Temperatures in the Sudbury area reached a low of -16C with the wind chill with wind gusts of up to 70 km/h at times on Tuesday.

Ray Pauze told CTV News in an email the ice jams are about five-feet high.

Anoop Naik, a water services specialist with Conservation Sudbury told CTV's Jaime McKee that they are monitoring the river closely.

“If the weather co-operates, the entire ice jam can melt away, with in a couple of days," Naik said. "If there is more wind and more ice from the stream pushing upwards, it could complicate things. So the only thing we can say without commenting if it’s severe or moderate is that it’s always concerning and we need to be prepared for anything.”

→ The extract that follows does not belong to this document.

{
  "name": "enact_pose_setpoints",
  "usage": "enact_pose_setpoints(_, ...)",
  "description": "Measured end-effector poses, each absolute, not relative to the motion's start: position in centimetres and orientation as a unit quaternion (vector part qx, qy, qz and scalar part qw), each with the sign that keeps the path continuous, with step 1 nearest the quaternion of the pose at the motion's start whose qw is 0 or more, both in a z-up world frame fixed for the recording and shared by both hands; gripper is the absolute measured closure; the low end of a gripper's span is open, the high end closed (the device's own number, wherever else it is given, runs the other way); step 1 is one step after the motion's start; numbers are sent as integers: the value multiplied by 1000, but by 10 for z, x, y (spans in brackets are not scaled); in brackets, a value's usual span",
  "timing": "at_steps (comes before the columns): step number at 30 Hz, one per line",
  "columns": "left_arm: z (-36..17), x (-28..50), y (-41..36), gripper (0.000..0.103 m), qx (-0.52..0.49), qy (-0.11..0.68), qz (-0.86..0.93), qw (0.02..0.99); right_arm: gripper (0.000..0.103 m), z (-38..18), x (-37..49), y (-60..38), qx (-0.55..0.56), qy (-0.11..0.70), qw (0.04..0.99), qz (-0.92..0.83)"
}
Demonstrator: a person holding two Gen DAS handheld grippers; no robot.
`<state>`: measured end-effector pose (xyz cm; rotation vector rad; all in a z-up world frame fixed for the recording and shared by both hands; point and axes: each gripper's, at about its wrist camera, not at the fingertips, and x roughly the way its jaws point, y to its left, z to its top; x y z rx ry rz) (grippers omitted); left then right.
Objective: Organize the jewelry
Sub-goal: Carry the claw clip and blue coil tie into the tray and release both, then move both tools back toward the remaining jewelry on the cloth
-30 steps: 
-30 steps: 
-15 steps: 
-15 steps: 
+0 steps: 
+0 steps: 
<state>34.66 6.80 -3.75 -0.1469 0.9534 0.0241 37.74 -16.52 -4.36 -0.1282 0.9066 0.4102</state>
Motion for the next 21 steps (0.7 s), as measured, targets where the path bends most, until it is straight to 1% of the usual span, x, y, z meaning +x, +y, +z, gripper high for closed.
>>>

He said they are advising public to stay away.

“I understand the curiosity, with any such ice jam that we haven’t seen in a long time, can attract a lot of curiosity, people are going to want and come to see what it looks like," Naik said. "But stay away from it … It can lead to flooding, upstream or downstream. Once the ice jam breaks, it can lead to a rush of water downstream.”

Usually lots of snow

Many Capreol homes have berms, so if the river does flood houses are protected. Capreol resident Nancy Dicarlantonio said there's usually a lot of snow this time of year on the river.

“So the damming up situation I’ve actually never seen before,” Dicarlantonio said. “It’s kind of cool the way the water is rushing down. We don’t want any floods, but we have our berms so we should be OK.”

Often seen in bodies of water during the spring thaw, ice jams are often formed by rapidly changing weather and colder than average winters, according to the GTA Flood Group.

"Likely sites for ice jams include areas where a widening or deepening of the river channel causes sudden reductions in the water velocity, and/or where there are sudden changes in the direction of flow, such as constrictions in the river channel or at bridges and their approaches," said an online ice jam info sheet based on the River Ice Manual, MNR 1984. "The ideal time to release a jam is just after it has formed, starting at the outlet and moving upstream. If the flow has dropped, blasting the jam will be ineffective due to the lack of sufficient water to carry the loosened ice downstream."

While interesting to look at, the natural phenomenon could cause flooding.